Seminar: Caricature, revolution and reform in pre-Victorian Britain

March 27, 2017
Interior of an English workhouse

Speaker: Ian Haywood, University of Roehampton, London

April 28, 9 am - 3:30 pm

The received wisdom is that the ‘Golden Age’ of British caricature ended with the Reform Bill of 1832 and the Victorian reform of manners and morals. As the novelist Thackeray put it, ‘we have washed, combed, clothed and taught the rogue good manners’. The famous satirical magazine Punch, founded in 1841, is usually regarded as the rebirth of well-behaved and relatively inoffensive visual satire. In fact, the 1830s saw an explosion of different caricature formats as the satirical market adjusted to the growth of the reading (and viewing) public. Far from destroying political caricature, serialization and illustrated journalism made graphic satire available to a much wider audience. At the heart of these developments were two now forgotten publications: Figaro in London, a pioneering penny periodical illustrated by Robert Seymour, and Charles Jameson Grant’s Political Drama, a series of over 100 single print caricatures.

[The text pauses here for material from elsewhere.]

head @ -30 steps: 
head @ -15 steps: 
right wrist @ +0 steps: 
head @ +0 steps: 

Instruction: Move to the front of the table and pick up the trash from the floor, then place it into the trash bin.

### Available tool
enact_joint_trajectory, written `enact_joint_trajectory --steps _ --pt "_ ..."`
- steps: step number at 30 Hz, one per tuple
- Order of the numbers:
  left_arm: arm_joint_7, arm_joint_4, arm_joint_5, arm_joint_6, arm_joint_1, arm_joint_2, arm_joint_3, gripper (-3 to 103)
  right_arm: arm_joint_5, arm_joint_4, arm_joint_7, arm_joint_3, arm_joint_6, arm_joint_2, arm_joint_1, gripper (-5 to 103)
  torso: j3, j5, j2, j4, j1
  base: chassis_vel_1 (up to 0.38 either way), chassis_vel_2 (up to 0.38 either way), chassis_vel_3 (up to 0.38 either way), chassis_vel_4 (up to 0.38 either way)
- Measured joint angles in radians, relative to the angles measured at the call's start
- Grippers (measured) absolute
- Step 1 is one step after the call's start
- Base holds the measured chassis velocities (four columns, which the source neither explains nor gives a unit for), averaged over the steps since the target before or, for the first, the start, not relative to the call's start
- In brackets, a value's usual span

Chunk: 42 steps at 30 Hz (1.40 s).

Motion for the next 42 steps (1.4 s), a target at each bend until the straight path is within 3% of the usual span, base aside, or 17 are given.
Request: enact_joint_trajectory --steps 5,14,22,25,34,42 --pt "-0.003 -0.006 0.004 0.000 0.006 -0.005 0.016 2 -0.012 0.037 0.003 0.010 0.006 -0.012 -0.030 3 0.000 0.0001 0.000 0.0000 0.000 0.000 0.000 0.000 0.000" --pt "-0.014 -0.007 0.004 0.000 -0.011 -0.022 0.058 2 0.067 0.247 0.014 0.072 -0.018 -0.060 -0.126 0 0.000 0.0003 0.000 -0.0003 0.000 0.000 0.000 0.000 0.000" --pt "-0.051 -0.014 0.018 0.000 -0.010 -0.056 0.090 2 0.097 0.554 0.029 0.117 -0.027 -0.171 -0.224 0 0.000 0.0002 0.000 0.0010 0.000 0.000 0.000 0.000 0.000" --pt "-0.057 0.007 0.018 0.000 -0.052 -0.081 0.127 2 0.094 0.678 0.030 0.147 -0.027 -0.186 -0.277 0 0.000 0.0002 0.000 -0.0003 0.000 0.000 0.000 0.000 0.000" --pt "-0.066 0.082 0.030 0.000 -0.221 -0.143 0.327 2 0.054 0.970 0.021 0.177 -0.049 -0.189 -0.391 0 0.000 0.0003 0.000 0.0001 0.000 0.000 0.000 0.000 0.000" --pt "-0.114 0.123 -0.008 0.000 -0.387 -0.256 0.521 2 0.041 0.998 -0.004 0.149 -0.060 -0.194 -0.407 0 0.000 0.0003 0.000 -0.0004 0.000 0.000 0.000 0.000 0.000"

By studying a selection of images from these two series, we will consider how Seymour and Grant re-imagined political caricature in a turbulent decade that began with the French revolution and ended with the rise of Chartism. We will investigate how the shift from metal to stone (lithography) to ‘cheap’ wood engraving enabled the democratization of caricature without losing the spectacular effects of the single-print tradition. Drawing on theories of the everyday, we will also consider caricature’s ability to stage carnivalesque performances which resisted the modernising and commodifying brutalities of emergent Victorian capitalism.